VBS – Vacation Bible School

I’m still recovering. Still twitching. Still flinching from the imaginary shouts, screams, and high pitched voices in my head. I feel that my hands are sticky, but they’re not. I feel a hand tugging on my skirt, but no one’s there.

It’ s real. It’s over. It’s post traumatic stress syndrome.

It was Vacation Bible School week.

If you don’t know, VBS is a week, Monday through Friday, where kids come to church and we have games, crafts, snacks, and bible lessons. I went to VBS when I was a kid. I’m pretty sure I didn’t miss a year. And now that I’m an adult, I still don’t miss a year.

Now I’m a teacher.

Because it is a whole week, I had to talk to my manager at work to see if I could get the evenings off. I didn’t want (or need) a whole week off of work. She did her best, and I’m very thankful.

Lately, I’ve been working around three or four days a week. VBS week, she had me scheduled to work Tuesday through Saturday.

*disguises her twitch* Wasn’t that nice?

My week consisted of going to work, showering, grabbing a skirt, going to church, going to bed, and starting all over the next day. And the next day. And the next day.

I let my body sleep in this morning and it doesn’t know how to react.

I usually teach a range of kids from Kindergarten to third grade. I’m around five foot two, so I try to teach kids who are shorter than me, hoping they listen better. (That’s kind of a joke.)

Well for VBS, I was assigned as a Pre-School helper. I couldn’t commit to being a teacher because of the uncertainty of work, which is what I told them. So they gave me a helper position instead.

Four year olds… are different.

Three year olds are another level.

We had both. Because my teacher was fearless!

She’s around six feet, I believe. So it was the cutest thing, seeing all the kids hurry behind her like fidgety bunnies as she walked from class to class. Towards the middle of the week, we had them line up and made it a game who could be the most quiet. They would all freeze every time she’d whip around and shoot them a look to make sure they were in line.

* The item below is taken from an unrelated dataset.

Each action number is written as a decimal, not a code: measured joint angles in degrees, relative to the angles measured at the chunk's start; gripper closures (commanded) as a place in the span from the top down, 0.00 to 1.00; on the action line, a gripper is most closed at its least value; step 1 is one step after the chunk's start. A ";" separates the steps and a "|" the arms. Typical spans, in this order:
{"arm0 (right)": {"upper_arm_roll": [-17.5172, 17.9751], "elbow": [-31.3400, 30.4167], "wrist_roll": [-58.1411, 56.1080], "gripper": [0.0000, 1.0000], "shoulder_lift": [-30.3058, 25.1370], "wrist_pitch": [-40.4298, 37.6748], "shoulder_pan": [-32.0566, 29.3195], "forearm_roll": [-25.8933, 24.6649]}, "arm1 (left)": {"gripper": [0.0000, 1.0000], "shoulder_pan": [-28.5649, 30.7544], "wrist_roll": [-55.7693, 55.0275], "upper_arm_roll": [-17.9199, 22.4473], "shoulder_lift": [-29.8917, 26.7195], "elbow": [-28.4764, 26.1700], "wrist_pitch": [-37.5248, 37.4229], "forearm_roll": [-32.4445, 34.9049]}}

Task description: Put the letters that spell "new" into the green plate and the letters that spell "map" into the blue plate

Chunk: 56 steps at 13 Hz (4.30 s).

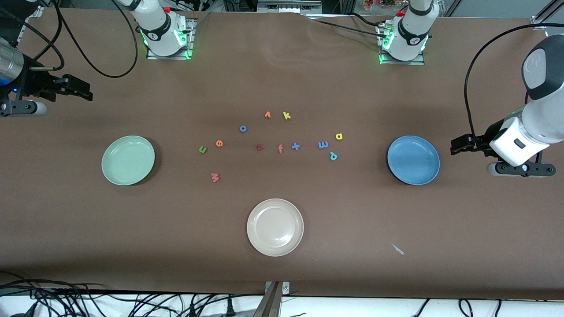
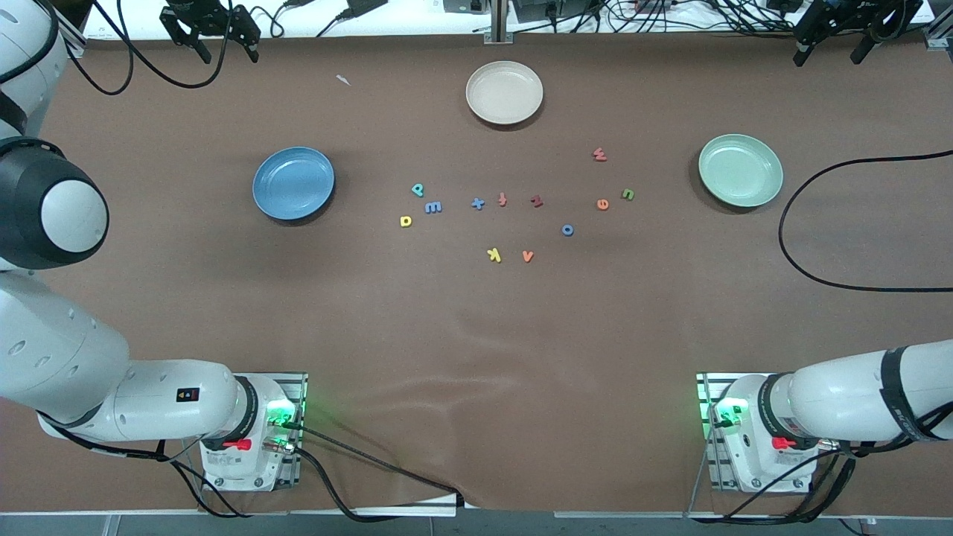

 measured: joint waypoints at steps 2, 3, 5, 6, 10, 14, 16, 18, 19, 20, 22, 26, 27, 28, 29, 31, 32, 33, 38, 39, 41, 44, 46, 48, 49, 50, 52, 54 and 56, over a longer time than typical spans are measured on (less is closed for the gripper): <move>0.00 0.00 0.00 1.00 0.00 0.00 0.00 0.00 | 0.99 0.00 0.00 0.00 0.00 0.00 0.00 0.00; 0.00 0.00 0.00 1.00 0.00 0.00 0.00 0.00 | 0.99 0.00 0.00 0.00 0.00 0.00 0.00 0.00; 0.00 0.00 0.00 1.00 0.00 -0.01 0.00 0.00 | 0.99 0.00 0.00 0.00 0.00 0.00 0.00 0.00; 0.00 0.00 0.00 1.00 0.00 -0.02 0.00 0.00 | 0.99 0.00 0.00 0.00 0.00 0.00 0.00 0.00; 0.00 0.00 0.00 1.00 0.00 -0.02 0.01 0.00 | 0.99 0.00 0.00 0.00 0.00 0.00 0.00 0.00; 0.01 0.00 0.00 1.00 0.00 -0.02 0.02 0.00 | 0.99 0.00 0.00 0.00 0.00 -0.02 0.00 0.00; 0.01 0.00 0.00 1.00 0.00 -0.02 0.02 0.00 | 0.99 0.00 0.00 0.00 0.00 -0.04 0.00 0.00; 0.01 0.00 0.00 1.00 0.00 -0.02 0.02 0.00 | 0.99 0.00 0.00 0.00 0.00 -0.06 0.00 0.00; 0.02 0.00 0.00 1.00 0.00 -0.02 0.02 0.00 | 0.99 0.00 0.00 0.00 0.00 -0.06 0.00 0.00; 0.02 0.00 0.00 1.00 0.00 -0.02 0.04 0.00 | 0.98 0.00 0.00 0.00 0.00 -0.07 0.00 0.00; 0.03 0.00 0.00 1.00 0.00 -0.02 0.05 0.00 | 0.99 0.00 0.00 0.00 0.00 -0.12 0.00 0.00; 0.10 0.00 -0.24 1.00 0.22 -0.03 0.12 0.00 | 0.99 0.00 0.00 0.00 0.00 -0.22 0.00 0.00; 0.13 0.00 -1.13 1.00 0.59 -0.05 0.24 0.00 | 0.98 0.00 0.00 0.00 0.00 -0.23 0.00 0.00; 0.17 0.01 -2.76 1.00 1.14 -0.05 0.48 -0.01 | 0.99 0.00 0.00 0.00 0.00 -0.24 0.00 0.00; 0.18 0.04 -4.08 1.00 1.80 -0.04 0.80 -0.01 | 0.99 0.00 0.00 0.00 0.01 -0.27 0.00 0.00; 0.32 0.09 -4.55 1.00 3.01 -0.04 1.05 -0.01 | 0.99 0.00 0.00 0.00 0.03 -0.32 0.00 0.00; 0.35 0.09 -4.66 1.00 3.57 -0.04 1.16 0.00 | 0.99 -0.02 0.00 -0.01 0.05 -0.36 0.00 0.00; 0.37 0.09 -4.73 1.00 4.16 0.01 1.51 0.00 | 0.99 -0.15 0.00 -0.03 0.11 -0.39 0.00 0.00; 0.73 -2.25 2.81 1.00 6.19 5.26 6.16 0.00 | 0.99 -2.66 -4.76 -0.73 1.73 -0.67 0.02 -0.63; 0.81 -3.75 5.38 1.00 6.44 7.54 7.23 0.00 | 0.99 -3.36 -7.04 -1.43 2.29 -0.74 0.03 -0.64; 1.10 -7.85 11.05 1.00 6.69 13.35 9.38 0.01 | 0.99 -3.98 -12.59 -4.46 3.86 -0.94 0.09 -0.65; 3.35 -13.18 18.17 1.00 6.77 20.01 10.66 0.01 | 0.99 -4.32 -22.23 -9.74 6.38 -4.22 4.17 -0.65; 3.97 -16.48 20.90 1.00 6.77 24.76 10.76 0.01 | 0.99 -4.50 -29.36 -13.05 7.32 -10.31 12.58 -0.65; 4.62 -21.13 24.11 1.00 6.90 31.41 10.75 0.01 | 0.97 -4.63 -34.79 -15.36 7.75 -15.90 19.25 -0.65; 5.38 -23.53 26.75 1.00 7.19 34.91 10.77 0.01 | 0.96 -4.70 -36.84 -16.28 7.82 -18.16 21.84 -0.65; 6.32 -25.56 29.79 1.00 7.87 38.29 10.82 0.01 | 0.94 -5.07 -38.77 -16.88 7.90 -20.30 24.41 -0.65; 7.96 -27.49 35.69 1.00 10.26 43.10 11.31 0.01 | 0.91 -6.98 -42.54 -17.21 8.27 -24.65 30.15 -0.65; 8.83 -27.73 40.05 1.00 12.63 46.44 11.60 0.01 | 0.90 -9.29 -45.70 -17.28 8.86 -28.20 34.66 -0.65; 9.62 -28.00 43.24 1.00 14.99 50.17 11.67 0.01 | 0.87 -10.54 -47.11 -17.29 9.07 -30.00 35.94 -0.65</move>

We had good kids, though. Mostly girls, our glass had two boys three boys toward the end, when we adopted a three year old who was sitting, bored, in the nursery with all the babies.

Playing games was always  fun. I’d never heard of this game, until the teacher taught the kids. It’s called “Doggy Doggy, Where’s Your Bone?”

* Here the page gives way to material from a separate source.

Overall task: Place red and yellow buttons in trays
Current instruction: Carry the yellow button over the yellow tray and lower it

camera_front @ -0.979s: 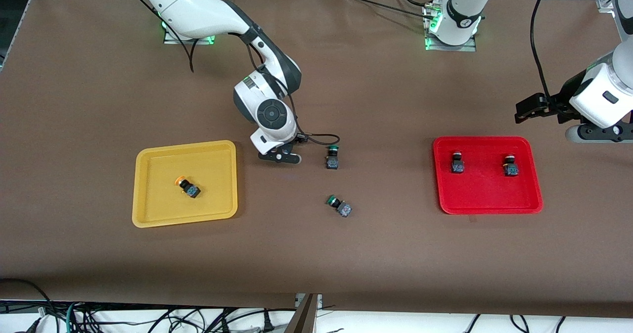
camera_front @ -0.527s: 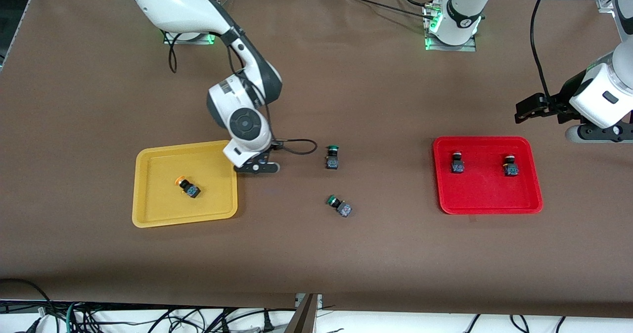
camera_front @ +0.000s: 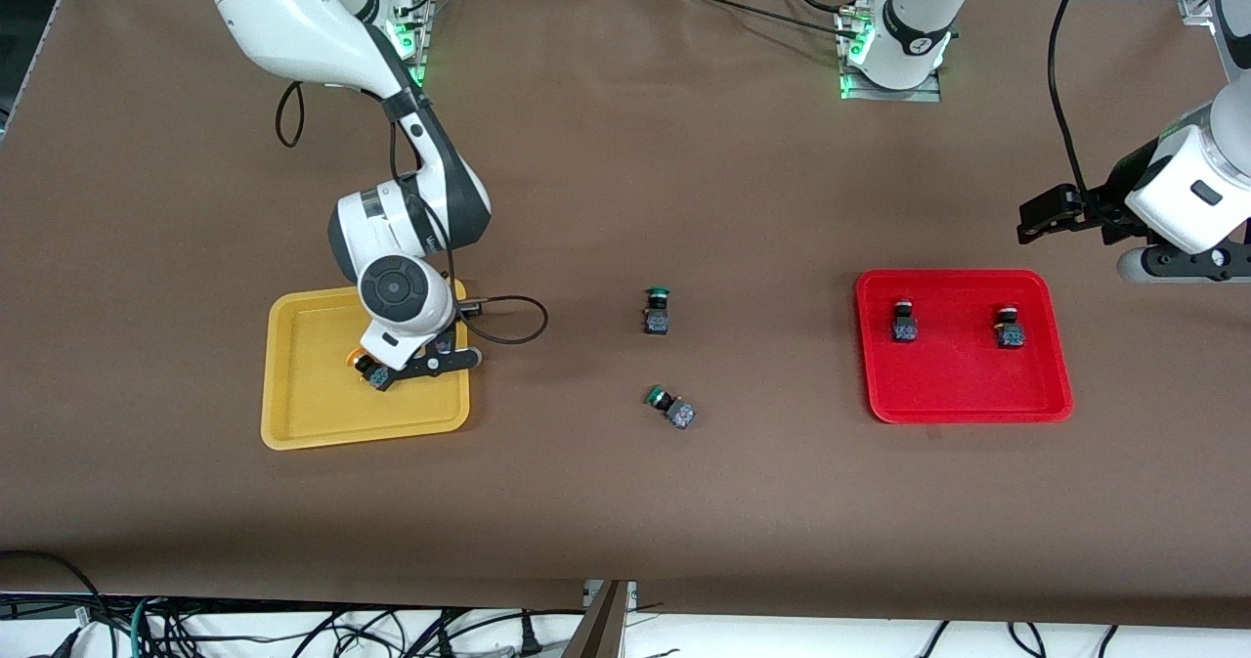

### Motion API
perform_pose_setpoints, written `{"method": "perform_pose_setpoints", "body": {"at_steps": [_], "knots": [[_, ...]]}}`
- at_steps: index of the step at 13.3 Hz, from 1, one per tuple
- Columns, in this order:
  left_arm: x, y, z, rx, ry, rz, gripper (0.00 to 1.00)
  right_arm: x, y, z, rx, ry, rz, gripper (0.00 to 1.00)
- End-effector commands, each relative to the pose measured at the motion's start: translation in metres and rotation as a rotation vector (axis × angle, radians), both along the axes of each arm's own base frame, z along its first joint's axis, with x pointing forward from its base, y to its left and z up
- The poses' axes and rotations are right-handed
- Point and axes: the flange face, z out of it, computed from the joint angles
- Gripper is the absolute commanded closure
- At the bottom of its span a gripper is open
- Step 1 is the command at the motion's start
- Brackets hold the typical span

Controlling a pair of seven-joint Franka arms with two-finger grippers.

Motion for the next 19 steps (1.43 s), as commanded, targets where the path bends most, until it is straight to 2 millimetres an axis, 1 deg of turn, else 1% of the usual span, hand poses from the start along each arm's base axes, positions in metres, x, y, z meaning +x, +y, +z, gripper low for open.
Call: {"method": "perform_pose_setpoints", "body": {"at_steps": [1,2,3,5,9,15,17,19], "knots": [[0.003,-0.004,0.006,-0.017,0.0,-0.005,0.0,0.011,-0.026,-0.014,0.022,0.001,0.032,0.71],[0.003,-0.004,0.006,-0.017,0.0,-0.005,0.0,0.012,-0.029,-0.018,0.025,-0.006,0.031,0.7],[0.003,-0.004,0.006,-0.017,0.0,-0.005,0.0,0.013,-0.029,-0.026,0.025,-0.009,0.033,0.7],[0.003,-0.004,0.006,-0.015,0.0,-0.005,0.0,0.015,-0.032,-0.033,0.034,-0.019,0.023,0.68],[0.003,-0.005,0.006,-0.015,0.0,-0.007,0.0,0.02,-0.031,-0.048,0.039,-0.04,0.031,0.68],[0.003,-0.005,0.006,-0.015,0.002,-0.007,0.0,0.028,-0.031,-0.059,0.054,-0.098,0.046,0.67],[0.003,-0.004,0.006,-0.014,0.0,-0.005,0.0,0.039,-0.039,-0.059,0.058,-0.117,0.038,0.63],[0.003,-0.003,0.006,-0.012,0.0,-0.005,0.0,0.044,-0.04,-0.061,0.06,-0.125,0.034,0.61]]}}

One kid sits in a chair, facing away, with the “bone” behind the chair. The kids sit in a semi circle behind it. The teacher chooses a kid to take the bone and hide it behind their back (or in our case it was a handkerchief, so we had them sit on it), then they chant “Doggy doggy, where’s your bone? Somebody took it from your home. Guess who!” The “Doggy” then turns around and guesses who took the bone.

The three year old, however, didn’t understand that he wasn’t allowed to tell the Doggy where the bone was.

The teacher would ask, “who do you think took your bone?”

“He did,” the little boy answered, innocently pointing.

Teacher would shush him. “Don’t tell her the answer. She has to guess.” Then she would turn to the little girl, “who took your bone?”

The boy would only point more urgently, raising his little eyebrows at her, and us teachers couldn’t help dissolving into giggles.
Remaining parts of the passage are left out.